Can you post the code that sets up your QTableView?

hml
27th March 2010, 10:16
I'll post the code now, and will answer more in details on monday.


class log_q_table_view : public QTableView {
public:
log_q_table_view(const log_ptr& log, QWidget* parent =0);
};


class log_q_item_model : public QAbstractTableModel {

Q_OBJECT

public:
log_q_item_model(const log_ptr& log)
: log_(log)
{}

int rowCount(const QModelIndex&) const
{
return log_->size();
}
int columnCount(const QModelIndex&) const
{
return 2;
}
QVariant data(const QModelIndex& index, int role) const;

QVariant headerData(int section, Qt::Orientation orientation, int role) const;

private:
const log_ptr log_;
};

log_q_table_view::log_q_table_view(const log_ptr& log, QWidget* parent)
: QTableView(parent)
{
setEditTriggers(QAbstractItemView::NoEditTriggers) ;
setModel(new log_q_item_model(log));
verticalHeader()->setResizeMode(QHeaderView::ResizeToContents);
horizontalHeader()->setResizeMode(QHeaderView::ResizeToContents);
}


thanks,

hml
28th March 2010, 12:17
.. or QStyledItemDelegate::sizeHint()
I will try.


Exactly when is the long delay being seen?
First displaying the QTableView, while scrolling, some other time?
Right before displaying and when resizing the parent widget. Scrolling is not slow.

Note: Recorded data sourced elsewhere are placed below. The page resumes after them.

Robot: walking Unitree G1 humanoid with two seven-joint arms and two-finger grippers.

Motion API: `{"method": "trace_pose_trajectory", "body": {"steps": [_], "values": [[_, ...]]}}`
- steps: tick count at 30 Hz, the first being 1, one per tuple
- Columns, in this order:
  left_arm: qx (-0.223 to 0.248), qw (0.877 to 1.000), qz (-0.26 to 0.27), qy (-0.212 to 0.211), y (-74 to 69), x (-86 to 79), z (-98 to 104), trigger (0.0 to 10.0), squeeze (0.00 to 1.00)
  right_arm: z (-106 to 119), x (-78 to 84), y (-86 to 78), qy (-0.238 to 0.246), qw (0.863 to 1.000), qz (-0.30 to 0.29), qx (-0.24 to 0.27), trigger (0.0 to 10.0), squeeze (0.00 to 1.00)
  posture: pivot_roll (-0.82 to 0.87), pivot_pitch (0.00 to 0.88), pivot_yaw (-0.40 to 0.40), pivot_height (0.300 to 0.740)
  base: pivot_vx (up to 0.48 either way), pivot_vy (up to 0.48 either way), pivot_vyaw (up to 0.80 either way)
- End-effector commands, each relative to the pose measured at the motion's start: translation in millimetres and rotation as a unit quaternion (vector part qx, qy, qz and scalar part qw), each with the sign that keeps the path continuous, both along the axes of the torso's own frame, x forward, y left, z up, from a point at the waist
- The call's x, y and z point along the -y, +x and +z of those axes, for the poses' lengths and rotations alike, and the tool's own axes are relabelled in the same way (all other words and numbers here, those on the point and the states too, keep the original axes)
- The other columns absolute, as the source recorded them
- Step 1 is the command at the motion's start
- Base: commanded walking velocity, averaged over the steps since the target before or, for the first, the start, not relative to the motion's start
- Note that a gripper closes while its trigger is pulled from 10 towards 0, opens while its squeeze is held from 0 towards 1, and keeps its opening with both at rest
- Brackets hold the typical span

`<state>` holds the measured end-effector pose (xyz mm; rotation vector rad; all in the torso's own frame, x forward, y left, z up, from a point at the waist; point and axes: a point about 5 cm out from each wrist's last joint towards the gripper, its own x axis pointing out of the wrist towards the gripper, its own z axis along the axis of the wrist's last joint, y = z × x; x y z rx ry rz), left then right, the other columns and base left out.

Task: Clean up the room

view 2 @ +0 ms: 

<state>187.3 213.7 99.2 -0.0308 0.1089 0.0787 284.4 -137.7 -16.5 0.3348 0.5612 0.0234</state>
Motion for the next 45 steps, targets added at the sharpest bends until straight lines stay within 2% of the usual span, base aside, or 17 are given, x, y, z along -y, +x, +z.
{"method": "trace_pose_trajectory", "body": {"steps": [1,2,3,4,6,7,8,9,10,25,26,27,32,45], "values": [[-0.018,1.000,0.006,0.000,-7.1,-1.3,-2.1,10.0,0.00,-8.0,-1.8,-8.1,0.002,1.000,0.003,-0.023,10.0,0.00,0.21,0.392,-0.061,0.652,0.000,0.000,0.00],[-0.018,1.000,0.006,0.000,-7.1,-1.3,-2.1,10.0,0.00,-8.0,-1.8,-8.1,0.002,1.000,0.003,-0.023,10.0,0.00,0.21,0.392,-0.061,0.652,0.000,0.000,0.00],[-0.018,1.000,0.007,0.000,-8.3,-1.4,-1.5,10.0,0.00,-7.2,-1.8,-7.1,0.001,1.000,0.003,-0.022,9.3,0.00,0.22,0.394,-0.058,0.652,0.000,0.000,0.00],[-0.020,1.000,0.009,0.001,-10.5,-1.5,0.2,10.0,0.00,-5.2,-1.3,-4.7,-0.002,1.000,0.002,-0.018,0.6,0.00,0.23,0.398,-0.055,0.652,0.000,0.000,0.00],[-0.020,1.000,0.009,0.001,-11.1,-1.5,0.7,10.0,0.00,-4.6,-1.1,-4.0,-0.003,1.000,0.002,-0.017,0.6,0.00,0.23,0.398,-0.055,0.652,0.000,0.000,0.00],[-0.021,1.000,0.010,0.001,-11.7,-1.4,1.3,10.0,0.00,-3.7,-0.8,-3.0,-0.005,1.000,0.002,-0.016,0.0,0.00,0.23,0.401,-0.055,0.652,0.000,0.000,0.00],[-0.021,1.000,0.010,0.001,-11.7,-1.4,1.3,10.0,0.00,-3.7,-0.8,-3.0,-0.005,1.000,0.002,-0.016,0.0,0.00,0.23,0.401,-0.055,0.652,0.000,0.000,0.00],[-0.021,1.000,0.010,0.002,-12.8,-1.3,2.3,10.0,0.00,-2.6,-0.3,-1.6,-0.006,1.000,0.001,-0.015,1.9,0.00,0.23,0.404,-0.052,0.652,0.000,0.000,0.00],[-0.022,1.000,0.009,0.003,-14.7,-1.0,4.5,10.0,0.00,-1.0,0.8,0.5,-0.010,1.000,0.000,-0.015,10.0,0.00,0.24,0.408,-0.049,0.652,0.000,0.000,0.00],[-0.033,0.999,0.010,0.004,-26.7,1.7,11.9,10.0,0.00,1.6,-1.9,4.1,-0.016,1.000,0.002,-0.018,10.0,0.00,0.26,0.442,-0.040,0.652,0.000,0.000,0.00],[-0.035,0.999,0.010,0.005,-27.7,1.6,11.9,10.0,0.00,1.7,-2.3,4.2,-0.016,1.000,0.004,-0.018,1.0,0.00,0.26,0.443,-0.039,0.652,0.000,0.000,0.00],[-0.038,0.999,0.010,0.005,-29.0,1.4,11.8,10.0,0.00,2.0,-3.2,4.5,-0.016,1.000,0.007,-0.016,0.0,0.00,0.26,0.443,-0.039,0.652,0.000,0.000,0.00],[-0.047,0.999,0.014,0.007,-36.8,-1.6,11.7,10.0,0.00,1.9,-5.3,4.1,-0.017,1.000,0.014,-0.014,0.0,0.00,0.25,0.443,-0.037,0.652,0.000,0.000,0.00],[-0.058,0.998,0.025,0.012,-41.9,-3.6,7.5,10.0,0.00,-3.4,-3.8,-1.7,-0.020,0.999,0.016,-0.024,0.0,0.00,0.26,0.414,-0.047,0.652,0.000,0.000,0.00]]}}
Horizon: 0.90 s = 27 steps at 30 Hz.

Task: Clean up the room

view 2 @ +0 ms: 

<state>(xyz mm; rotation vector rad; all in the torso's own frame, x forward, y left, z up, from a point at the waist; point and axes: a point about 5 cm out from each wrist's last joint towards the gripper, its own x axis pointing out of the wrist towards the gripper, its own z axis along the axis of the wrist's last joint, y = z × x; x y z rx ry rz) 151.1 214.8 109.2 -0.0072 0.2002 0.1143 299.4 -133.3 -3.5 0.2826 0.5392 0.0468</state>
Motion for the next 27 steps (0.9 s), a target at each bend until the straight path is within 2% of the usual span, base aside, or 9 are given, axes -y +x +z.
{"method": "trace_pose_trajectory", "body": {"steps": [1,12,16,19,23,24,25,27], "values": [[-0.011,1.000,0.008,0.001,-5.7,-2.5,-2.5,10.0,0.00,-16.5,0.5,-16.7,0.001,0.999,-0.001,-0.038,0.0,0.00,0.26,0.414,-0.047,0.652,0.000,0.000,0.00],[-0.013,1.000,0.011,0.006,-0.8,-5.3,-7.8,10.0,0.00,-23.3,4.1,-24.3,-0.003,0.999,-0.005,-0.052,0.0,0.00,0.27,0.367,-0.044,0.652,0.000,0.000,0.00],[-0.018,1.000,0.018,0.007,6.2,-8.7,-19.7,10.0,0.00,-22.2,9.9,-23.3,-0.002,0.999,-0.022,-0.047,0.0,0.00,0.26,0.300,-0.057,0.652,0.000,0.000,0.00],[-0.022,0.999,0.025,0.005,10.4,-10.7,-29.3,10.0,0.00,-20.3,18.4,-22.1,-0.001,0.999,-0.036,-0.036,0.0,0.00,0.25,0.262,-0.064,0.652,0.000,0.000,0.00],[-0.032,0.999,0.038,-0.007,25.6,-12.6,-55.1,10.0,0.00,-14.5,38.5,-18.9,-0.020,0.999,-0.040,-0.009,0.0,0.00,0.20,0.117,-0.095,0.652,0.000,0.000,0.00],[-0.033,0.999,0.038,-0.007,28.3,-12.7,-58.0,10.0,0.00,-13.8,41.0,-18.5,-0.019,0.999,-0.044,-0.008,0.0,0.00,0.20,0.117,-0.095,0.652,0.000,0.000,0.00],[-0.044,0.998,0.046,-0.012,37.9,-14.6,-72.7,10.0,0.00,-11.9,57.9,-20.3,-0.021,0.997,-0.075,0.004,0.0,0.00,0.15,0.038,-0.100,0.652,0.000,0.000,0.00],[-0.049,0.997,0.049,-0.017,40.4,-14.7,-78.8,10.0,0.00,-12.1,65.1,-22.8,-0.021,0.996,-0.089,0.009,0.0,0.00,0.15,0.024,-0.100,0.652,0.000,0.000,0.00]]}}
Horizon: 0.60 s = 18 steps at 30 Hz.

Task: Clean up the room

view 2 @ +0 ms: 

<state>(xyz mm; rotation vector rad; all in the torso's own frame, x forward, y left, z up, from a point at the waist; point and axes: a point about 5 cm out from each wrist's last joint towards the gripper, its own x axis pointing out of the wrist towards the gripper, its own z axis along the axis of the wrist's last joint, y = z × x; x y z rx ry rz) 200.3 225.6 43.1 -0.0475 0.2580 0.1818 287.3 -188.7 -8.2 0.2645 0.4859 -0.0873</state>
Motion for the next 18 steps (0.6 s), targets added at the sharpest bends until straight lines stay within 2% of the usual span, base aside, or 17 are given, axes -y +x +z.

Are you calling QTableView::resizeColumnToContents ( int column ) or QTableView::resizeColumnsToContents()?
No


Do you have QHeaderView::ResizeToContents set on the horizontal header?
Indeed. In the ctor. I will turn this off and see the effect.


Have you tried giving columns a fixed width with QHeaderView::resizeSection() on the table's horizontal header?
I will try this as well.

Thanks,

ChrisW67
28th March 2010, 22:51
The use of QHeaderView::ResizeToContents, in my experience, makes the start up time of a table view on a large model unacceptable. To achieve this, every value in the model is fetched, its width calculated, and the largest value in the row/column used to set the section width. For a 10,000 row by 10 column table this means that your model's data() method is called 100,000 times to fetch the display value, and probably a few more times for each cell to get formatting information (Font, decoration, size hint roles). It's possible that using it on both rows and columns repeats the table scan twice. If you can possibly live with a fixed width then you'll find this faster.